Digital Preservation as Cultural Environmentalism?
Literal: [creative_commons blog] Submitted by Mike Linksvayer
Ten years ago Duke Law Professor (and now CC board member) Jamie Boyle coined the metaphor cultural environmentalism, drawing on lessons from the environmental movement for free culture and the legal environment that fosters or hinders free culture. A conference on Cultural Environmentalism at 10 was held at Stanford over the weekend.
Today at SXSW on the Digital Preservation and Blogs panel it occurred to me that digital preservation could be thought of as an instance of cultural environmentalism. To stretch the analogy, just as environmentalists care about species and habitat preservation, cultural environmentalists should care about digital preservation.
Preserved culture is not fossilized culture — so long as archives are not «dark» (inaccessible to the public) preserved culture can continue to be built upon.
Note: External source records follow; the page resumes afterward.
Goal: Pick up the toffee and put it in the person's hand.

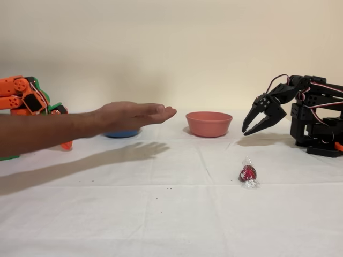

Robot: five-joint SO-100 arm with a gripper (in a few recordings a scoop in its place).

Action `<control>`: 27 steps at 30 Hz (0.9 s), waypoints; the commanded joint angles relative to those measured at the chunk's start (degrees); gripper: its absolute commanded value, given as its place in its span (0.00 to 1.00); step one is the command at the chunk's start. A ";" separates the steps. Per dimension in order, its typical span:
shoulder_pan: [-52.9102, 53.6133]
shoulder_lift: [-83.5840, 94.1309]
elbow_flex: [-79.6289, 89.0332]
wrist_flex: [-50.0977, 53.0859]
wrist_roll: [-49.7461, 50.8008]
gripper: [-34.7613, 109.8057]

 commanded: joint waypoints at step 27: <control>0.35 -7.12 -5.98 -6.24 -0.70 0.24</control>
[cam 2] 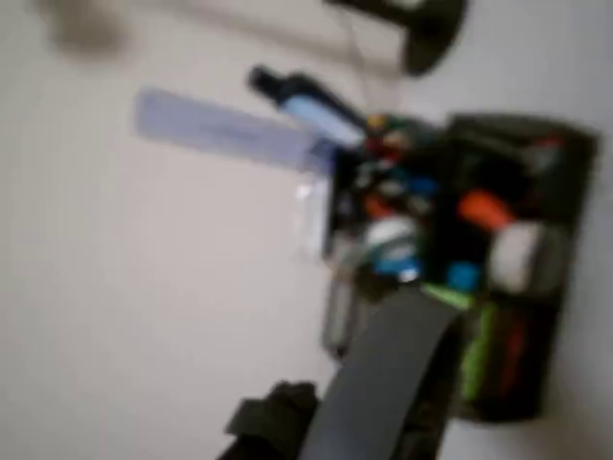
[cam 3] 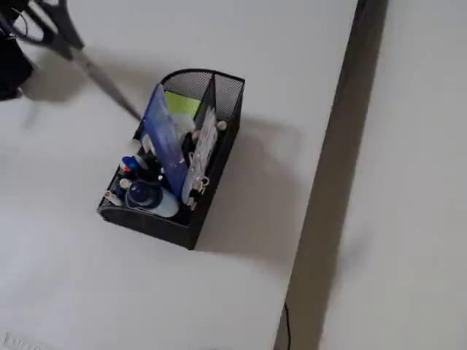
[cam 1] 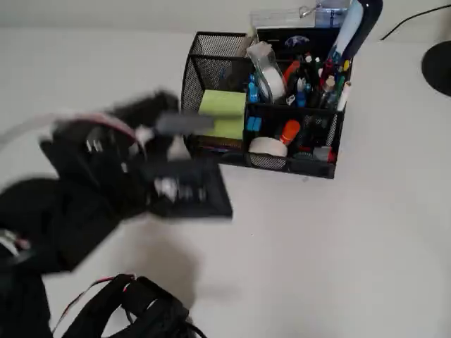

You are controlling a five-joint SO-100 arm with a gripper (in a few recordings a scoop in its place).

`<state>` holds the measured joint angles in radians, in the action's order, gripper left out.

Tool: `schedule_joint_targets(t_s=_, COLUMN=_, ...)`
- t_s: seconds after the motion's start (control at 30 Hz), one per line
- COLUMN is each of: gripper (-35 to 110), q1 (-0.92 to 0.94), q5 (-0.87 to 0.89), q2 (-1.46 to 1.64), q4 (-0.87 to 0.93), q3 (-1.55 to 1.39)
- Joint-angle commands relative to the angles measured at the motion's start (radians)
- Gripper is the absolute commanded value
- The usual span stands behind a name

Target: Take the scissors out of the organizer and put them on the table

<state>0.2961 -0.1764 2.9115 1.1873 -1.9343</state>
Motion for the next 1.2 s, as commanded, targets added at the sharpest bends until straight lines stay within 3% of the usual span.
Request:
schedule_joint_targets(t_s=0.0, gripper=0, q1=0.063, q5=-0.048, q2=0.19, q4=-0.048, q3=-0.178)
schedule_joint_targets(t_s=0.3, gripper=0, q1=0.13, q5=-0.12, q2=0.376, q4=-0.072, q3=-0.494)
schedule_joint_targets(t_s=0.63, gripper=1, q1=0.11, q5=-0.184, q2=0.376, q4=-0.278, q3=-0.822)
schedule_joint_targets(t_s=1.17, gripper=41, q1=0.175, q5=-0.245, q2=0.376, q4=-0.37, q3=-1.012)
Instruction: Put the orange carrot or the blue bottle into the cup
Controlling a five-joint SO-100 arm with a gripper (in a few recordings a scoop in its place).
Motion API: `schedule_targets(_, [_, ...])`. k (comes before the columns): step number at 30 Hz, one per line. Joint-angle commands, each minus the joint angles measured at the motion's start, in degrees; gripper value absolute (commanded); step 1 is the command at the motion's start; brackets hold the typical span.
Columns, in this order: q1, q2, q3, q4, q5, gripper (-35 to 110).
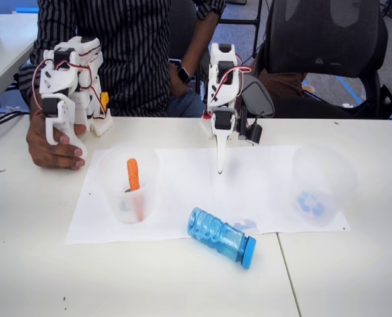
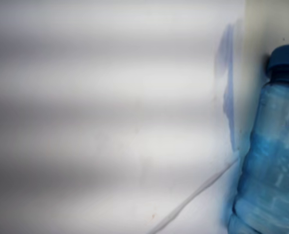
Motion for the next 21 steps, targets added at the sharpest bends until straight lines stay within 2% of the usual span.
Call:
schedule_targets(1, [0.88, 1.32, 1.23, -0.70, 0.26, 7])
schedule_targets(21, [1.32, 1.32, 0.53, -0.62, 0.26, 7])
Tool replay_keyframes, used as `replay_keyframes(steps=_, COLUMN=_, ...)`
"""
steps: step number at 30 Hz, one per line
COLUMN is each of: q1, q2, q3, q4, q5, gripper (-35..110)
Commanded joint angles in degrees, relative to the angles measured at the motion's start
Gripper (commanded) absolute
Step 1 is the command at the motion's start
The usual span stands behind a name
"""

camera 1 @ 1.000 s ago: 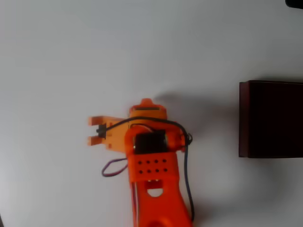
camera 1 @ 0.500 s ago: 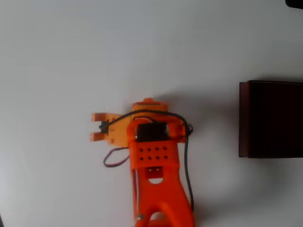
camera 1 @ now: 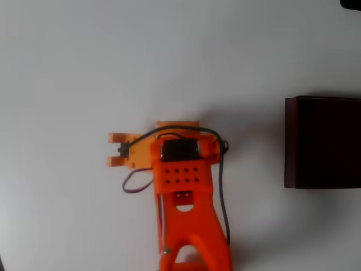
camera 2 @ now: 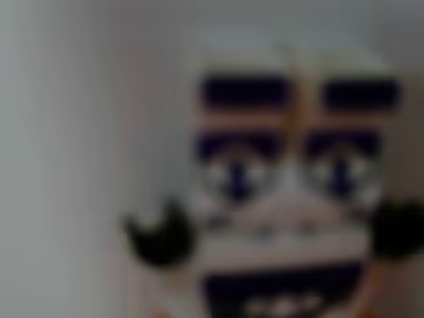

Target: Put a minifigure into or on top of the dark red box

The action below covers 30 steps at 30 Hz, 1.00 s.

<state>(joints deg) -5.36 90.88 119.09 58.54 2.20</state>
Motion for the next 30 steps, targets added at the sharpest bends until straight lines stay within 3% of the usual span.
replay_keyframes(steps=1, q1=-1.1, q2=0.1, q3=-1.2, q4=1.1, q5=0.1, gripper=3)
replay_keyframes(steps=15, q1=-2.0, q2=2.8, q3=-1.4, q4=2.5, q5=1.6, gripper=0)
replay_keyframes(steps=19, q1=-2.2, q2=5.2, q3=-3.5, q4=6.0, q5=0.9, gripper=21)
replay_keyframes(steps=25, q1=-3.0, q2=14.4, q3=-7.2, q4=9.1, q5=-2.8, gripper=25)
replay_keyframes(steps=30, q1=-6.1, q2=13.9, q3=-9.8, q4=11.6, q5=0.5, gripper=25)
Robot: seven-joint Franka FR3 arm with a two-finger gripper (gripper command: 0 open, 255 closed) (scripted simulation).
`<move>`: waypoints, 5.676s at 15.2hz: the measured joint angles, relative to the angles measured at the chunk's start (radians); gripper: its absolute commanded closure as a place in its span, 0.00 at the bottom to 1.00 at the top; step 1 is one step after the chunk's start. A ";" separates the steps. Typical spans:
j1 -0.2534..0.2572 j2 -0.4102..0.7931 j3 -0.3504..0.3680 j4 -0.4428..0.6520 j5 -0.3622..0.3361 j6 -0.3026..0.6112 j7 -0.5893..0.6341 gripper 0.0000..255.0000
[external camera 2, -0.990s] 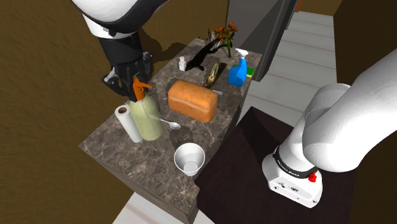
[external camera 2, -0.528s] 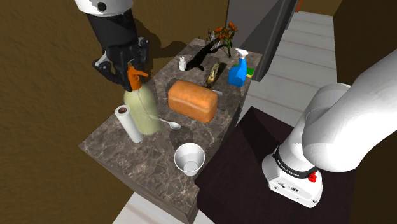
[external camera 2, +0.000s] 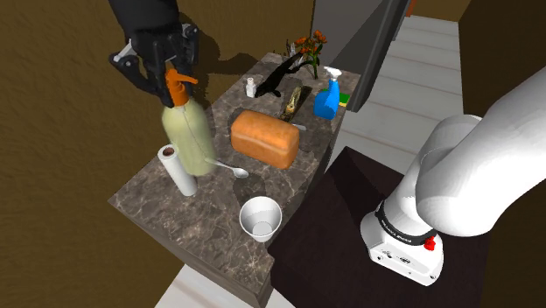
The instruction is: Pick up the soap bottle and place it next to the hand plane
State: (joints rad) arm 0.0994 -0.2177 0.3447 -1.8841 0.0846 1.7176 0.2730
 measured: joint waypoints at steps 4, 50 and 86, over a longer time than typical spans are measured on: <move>-0.001 0.007 0.000 0.061 -0.003 -0.054 0.005 1.00; -0.257 -0.296 -0.669 -0.264 -0.206 -0.045 -0.859 1.00; -0.268 -0.207 -0.742 -0.685 -0.233 0.464 -0.878 1.00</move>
State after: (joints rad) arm -0.1690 -0.4242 -0.3975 -2.5691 -0.1488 2.1817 -0.6047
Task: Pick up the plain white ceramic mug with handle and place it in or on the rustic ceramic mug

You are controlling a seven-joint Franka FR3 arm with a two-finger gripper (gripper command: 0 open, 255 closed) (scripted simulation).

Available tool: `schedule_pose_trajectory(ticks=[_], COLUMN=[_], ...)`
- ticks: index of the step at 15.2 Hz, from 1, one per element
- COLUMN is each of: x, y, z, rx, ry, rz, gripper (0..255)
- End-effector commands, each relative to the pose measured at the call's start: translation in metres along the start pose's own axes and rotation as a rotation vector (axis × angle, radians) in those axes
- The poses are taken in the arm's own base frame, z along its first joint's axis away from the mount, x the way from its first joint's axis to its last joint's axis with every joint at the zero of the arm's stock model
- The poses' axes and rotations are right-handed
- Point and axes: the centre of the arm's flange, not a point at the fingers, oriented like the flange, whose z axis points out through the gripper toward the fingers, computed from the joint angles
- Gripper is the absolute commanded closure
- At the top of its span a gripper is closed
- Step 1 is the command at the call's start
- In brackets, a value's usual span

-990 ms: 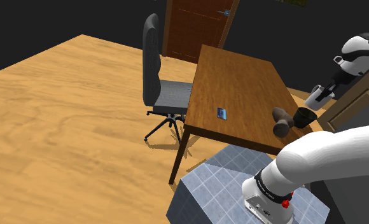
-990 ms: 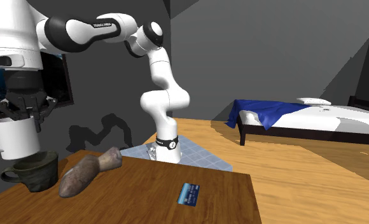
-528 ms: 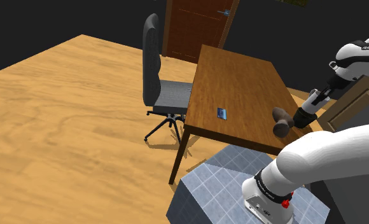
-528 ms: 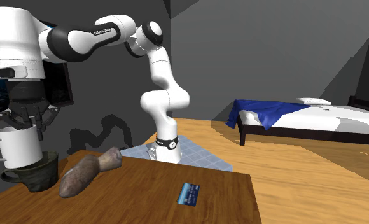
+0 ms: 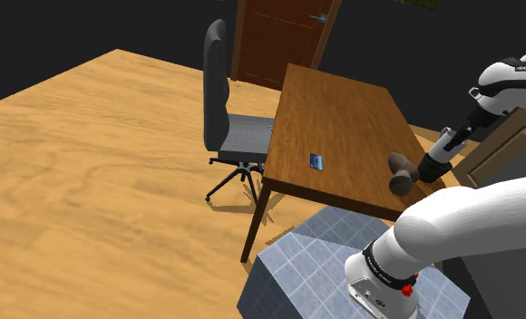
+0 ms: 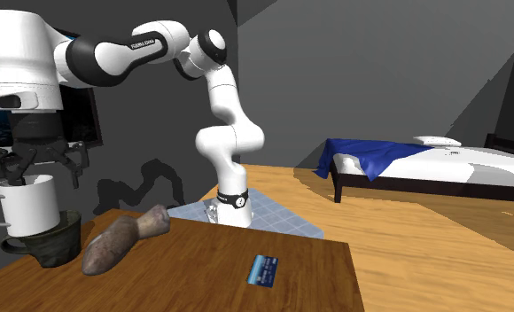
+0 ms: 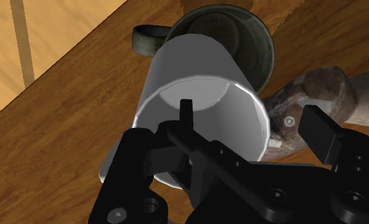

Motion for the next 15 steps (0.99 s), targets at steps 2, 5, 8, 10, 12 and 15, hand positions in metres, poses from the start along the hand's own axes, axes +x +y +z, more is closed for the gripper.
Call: schedule_pose_trajectory(ticks=[2,5,8,10,12,15], x=[0.0,0.0,0.0,0.0,0.0,0.0], y=[0.0,0.0,0.0,0.0,0.0,0.0], z=[0.0,-0.026,-0.05,-0.05,-0.05,-0.05], rx=[0.0,0.0,0.0,0.0,0.0,0.0], ry=[0.0,0.0,0.0,0.0,0.0,0.0], rz=[0.0,0.0,0.0,0.0,0.0,0.0], gripper=[0,0,0,0,0,0])
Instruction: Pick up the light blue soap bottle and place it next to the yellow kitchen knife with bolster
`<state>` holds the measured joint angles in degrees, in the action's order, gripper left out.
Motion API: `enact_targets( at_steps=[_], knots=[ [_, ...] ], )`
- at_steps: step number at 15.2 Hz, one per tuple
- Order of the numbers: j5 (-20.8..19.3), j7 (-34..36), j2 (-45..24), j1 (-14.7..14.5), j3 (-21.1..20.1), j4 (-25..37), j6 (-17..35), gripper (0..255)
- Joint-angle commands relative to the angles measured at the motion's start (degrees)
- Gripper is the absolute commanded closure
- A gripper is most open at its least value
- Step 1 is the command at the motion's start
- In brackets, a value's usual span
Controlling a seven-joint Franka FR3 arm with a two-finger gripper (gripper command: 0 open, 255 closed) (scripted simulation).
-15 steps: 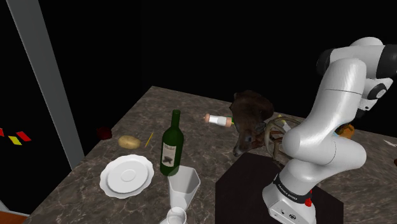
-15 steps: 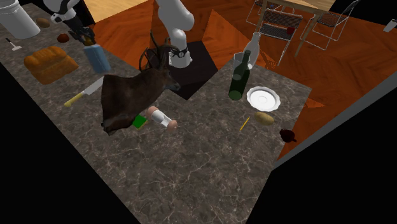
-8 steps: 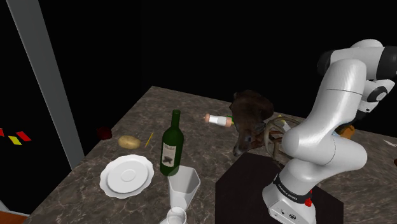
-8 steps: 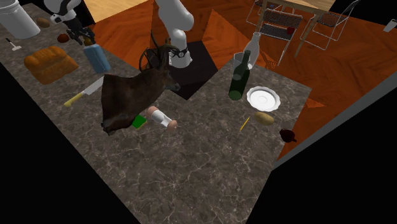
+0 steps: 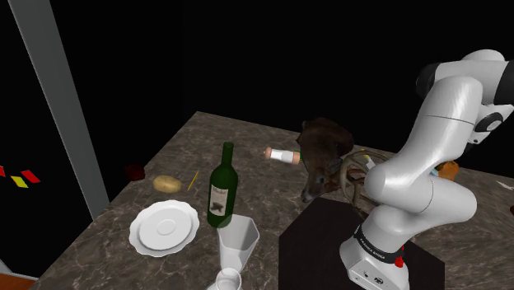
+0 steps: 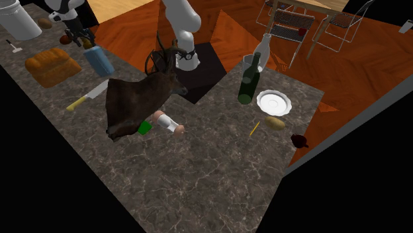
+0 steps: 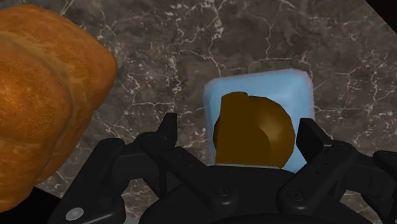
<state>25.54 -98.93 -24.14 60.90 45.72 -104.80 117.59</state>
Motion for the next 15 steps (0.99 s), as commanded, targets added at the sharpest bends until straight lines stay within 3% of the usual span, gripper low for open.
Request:
enact_targets(
  at_steps=[1,2,3,6,8,9,15],
  knots=[
    [0.00,0.00,0.00,0.00,0.00,0.00,0.00,0],
    [0.00,0.00,0.00,0.00,0.00,0.00,0.00,0],
    [0.80,-4.00,-0.40,2.68,-0.77,2.94,-4.46,0],
    [3.51,-15.24,-4.30,11.99,-3.62,14.85,-19.26,0],
    [5.57,-21.77,-9.22,19.28,-5.95,25.99,-30.27,0],
    [5.71,-22.31,-9.77,20.15,-6.35,27.26,-31.37,0],
    [5.76,-23.01,-8.94,18.05,-6.43,21.45,-26.61,0]
  ],
)
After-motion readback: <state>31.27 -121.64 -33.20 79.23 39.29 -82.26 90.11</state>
Creative Commons licenses lower the legal barriers to effective preservation. Excerpt from Requirements for Digital Preservation Systems in D-Lib Magazine:
If it is necessary for each and every journal, even a very cheap and easy negotiation gets expensive. Wider adoption of the Creative Commons license, which provides the permission needed for preservation and thus eliminates negotiation, could greatly reduce the cost of preservation.
By applying a Creative Commons license to your work you’re saying «please share» and (in some cases) «please remix» and also «please preserve for posterity» or more simply — «please backup!»